Creatives need to understand that putting the systems in place may sometimes be more important than the originality of the idea itself. In simple terms a system is a set of answers to the question:

What are you going to do with your product?

Here are the components of the system:

Distribution – decisions around selling your product

Where are you going to sell?
Who are you going to target?
How are you going to ship/deliver?

Pricing – decisions around pricing your products

What value are you providing: one of a kind, popular, inexpensive, rare, quantity, superior quality.
What’s your cost?
How are you going to set your price based on the above?

Positioning – decisions about where your products belong

Imagine a shelf where your products is displayed. What’s around your product?
Where/how should your product be displayed?

Cost-effective production

Know the exact costs of producing and reproducing your products. Do include: cost of materials, labor, expenses and do add at least 10% accounting for mistakes – unsold merchandise, waste, unpredictable expenses.

Product entourage

Post purchase support – returns, exchanges, warranty
Packaging, discounts and promotions.

In order to create a successful system, we should make sure it is:

– Replicable. You are able to recreate the system.
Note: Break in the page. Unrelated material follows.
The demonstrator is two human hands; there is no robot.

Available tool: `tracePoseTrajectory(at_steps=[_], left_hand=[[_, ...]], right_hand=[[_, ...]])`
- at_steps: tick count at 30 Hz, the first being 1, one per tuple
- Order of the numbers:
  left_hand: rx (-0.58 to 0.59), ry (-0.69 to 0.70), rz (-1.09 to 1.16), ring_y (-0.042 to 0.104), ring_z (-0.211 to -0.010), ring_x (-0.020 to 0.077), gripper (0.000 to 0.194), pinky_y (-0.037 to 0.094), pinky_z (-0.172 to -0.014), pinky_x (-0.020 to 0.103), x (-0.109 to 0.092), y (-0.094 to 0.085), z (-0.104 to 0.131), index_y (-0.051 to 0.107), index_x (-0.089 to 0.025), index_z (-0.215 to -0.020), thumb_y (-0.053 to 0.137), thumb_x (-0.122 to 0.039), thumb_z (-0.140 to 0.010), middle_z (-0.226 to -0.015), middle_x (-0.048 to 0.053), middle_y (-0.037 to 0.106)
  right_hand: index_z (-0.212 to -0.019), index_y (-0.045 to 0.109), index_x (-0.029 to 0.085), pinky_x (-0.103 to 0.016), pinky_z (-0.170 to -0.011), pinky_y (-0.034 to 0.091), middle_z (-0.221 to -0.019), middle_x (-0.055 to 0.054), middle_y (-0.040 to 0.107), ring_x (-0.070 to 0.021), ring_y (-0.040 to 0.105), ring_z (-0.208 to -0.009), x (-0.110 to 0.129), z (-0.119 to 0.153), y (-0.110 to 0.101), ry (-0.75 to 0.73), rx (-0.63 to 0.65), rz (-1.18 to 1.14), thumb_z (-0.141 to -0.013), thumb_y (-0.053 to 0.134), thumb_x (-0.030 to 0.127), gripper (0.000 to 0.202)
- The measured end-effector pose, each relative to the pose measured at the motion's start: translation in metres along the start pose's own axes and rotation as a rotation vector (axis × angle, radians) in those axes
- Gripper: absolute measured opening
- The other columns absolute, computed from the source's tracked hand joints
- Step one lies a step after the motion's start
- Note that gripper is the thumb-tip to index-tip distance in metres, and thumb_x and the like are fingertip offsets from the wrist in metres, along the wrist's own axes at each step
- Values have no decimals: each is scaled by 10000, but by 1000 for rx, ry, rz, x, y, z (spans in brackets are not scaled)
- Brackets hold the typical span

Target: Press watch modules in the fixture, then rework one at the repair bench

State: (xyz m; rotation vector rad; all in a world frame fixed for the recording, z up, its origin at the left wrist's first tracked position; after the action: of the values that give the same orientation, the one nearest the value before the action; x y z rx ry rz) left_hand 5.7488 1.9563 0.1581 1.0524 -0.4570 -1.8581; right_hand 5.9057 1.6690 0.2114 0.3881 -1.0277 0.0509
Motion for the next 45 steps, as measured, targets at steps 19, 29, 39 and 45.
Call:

– Agile. You are able to tweak the system based on circumstances.

– Efficient. You can automatically move in between the steps.

One of the reasons why there’s a coined term of a starving artist is because some creatives don’t think about the systems. They just make things and wait on what happens. You need a system to have a successful creative career unless you want to continue having a creative hobby. Using Steven Pressfields’ terms of amateurs and pros from The Work of Art, amateurs are visionaries, pros are visionaries with a system.